ASSIGNMENT
In the listing below, find each line that holds the string "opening" and copy it.

+===+

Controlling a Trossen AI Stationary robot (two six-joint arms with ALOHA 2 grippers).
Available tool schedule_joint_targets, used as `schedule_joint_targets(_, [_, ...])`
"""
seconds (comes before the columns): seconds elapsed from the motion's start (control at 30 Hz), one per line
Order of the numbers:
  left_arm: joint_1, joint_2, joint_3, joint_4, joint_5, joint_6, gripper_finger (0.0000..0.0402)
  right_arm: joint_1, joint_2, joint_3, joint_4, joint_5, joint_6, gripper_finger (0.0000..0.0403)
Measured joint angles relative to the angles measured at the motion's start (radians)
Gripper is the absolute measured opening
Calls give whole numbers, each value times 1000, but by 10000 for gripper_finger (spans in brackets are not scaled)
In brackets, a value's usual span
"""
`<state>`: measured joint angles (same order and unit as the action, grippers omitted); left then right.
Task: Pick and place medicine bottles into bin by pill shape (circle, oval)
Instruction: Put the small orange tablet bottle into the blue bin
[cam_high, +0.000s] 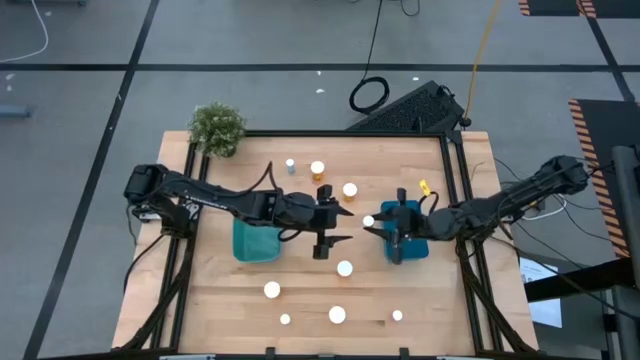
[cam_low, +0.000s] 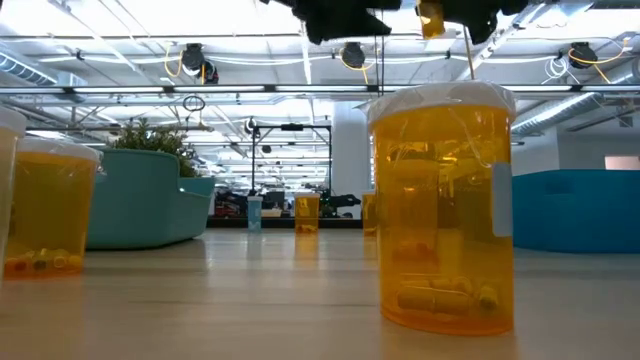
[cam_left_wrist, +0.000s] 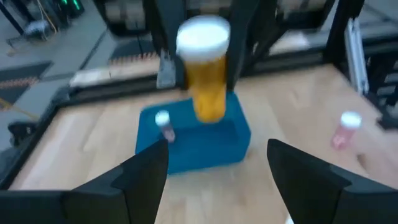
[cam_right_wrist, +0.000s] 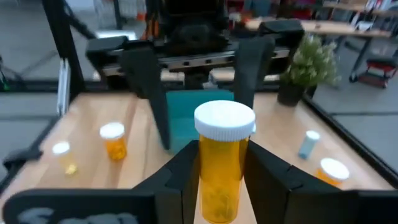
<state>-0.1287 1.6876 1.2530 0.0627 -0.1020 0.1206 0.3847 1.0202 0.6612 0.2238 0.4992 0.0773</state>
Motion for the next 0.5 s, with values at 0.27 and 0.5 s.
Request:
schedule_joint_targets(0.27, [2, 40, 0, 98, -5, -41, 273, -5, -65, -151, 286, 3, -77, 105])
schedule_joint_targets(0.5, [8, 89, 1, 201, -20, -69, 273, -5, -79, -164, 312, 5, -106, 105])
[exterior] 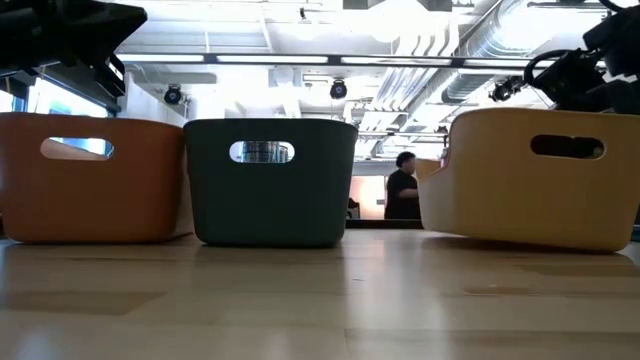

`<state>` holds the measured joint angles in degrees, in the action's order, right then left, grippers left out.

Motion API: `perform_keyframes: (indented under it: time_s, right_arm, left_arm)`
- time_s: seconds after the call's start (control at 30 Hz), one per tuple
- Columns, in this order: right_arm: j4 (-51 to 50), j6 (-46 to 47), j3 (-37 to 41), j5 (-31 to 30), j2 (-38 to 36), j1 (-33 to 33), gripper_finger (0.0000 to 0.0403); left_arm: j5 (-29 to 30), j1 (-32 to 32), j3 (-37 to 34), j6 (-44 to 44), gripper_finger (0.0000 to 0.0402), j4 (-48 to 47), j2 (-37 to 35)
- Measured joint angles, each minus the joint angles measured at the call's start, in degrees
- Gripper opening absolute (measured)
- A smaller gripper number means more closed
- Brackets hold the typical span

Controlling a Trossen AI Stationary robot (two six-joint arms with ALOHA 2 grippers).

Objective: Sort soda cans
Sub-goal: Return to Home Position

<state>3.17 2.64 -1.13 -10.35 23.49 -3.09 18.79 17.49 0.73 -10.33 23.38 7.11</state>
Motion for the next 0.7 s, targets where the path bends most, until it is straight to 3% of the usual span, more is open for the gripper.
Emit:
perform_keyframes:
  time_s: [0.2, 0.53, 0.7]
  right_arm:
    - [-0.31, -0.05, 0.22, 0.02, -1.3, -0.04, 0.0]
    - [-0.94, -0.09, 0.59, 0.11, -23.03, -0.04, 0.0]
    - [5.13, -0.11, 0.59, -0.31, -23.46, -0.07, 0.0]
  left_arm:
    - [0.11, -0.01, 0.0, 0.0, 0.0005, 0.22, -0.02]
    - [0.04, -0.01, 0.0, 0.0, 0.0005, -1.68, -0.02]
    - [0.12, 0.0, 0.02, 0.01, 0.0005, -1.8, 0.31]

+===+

WORKED SOLUTION
Gripper is the absolute measured opening
- Gripper opening absolute (measured)

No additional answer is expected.